Prompt: Retype the entries below exactly, but begin at the line containing "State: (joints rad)" and end at the last line.

Recorded data
-- Opening Marker --
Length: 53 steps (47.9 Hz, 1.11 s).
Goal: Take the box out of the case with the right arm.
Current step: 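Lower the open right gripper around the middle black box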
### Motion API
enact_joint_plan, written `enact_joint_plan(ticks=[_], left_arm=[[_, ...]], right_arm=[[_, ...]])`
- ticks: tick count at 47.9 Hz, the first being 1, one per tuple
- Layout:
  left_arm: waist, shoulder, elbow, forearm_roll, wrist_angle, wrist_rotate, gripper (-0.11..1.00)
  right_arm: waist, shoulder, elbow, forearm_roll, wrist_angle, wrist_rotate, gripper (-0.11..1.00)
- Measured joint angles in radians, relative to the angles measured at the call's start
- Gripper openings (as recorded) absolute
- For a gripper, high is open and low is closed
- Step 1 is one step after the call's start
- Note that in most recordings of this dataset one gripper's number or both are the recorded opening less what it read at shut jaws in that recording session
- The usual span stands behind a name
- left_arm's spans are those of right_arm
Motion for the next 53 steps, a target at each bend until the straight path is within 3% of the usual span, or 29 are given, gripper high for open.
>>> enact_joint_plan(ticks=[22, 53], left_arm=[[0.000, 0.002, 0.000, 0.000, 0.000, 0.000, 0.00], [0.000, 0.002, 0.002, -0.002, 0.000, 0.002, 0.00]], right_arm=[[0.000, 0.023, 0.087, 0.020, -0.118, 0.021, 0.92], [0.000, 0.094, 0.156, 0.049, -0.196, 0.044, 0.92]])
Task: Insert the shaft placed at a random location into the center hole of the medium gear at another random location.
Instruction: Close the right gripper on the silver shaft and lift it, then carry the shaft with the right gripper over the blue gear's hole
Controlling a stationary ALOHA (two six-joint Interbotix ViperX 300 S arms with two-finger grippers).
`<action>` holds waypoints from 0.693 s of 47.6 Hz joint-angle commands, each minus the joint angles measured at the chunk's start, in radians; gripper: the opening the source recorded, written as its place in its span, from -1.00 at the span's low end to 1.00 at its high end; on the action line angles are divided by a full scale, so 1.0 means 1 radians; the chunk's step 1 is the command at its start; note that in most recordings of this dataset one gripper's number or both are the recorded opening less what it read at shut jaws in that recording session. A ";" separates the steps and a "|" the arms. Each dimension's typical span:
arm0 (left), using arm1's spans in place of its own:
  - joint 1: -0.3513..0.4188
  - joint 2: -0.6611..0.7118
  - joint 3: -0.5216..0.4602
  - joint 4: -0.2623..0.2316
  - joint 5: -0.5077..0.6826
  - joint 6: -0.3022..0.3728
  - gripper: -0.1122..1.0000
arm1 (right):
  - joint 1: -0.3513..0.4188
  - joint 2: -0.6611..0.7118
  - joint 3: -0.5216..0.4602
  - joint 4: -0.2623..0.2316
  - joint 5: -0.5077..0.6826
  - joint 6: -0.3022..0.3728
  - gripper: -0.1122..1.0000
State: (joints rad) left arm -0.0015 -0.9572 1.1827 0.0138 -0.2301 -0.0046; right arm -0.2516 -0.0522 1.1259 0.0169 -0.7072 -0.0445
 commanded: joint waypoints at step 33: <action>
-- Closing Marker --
Response:
State: (joints rad) left arm -0.0015 -0.9572 1.1827 0.0138 -0.2301 -0.0046; right arm -0.2516 -0.0522 1.1259 0.0169 -0.7072 -0.0445
 commanded: joint waypoints at step 33: <action>

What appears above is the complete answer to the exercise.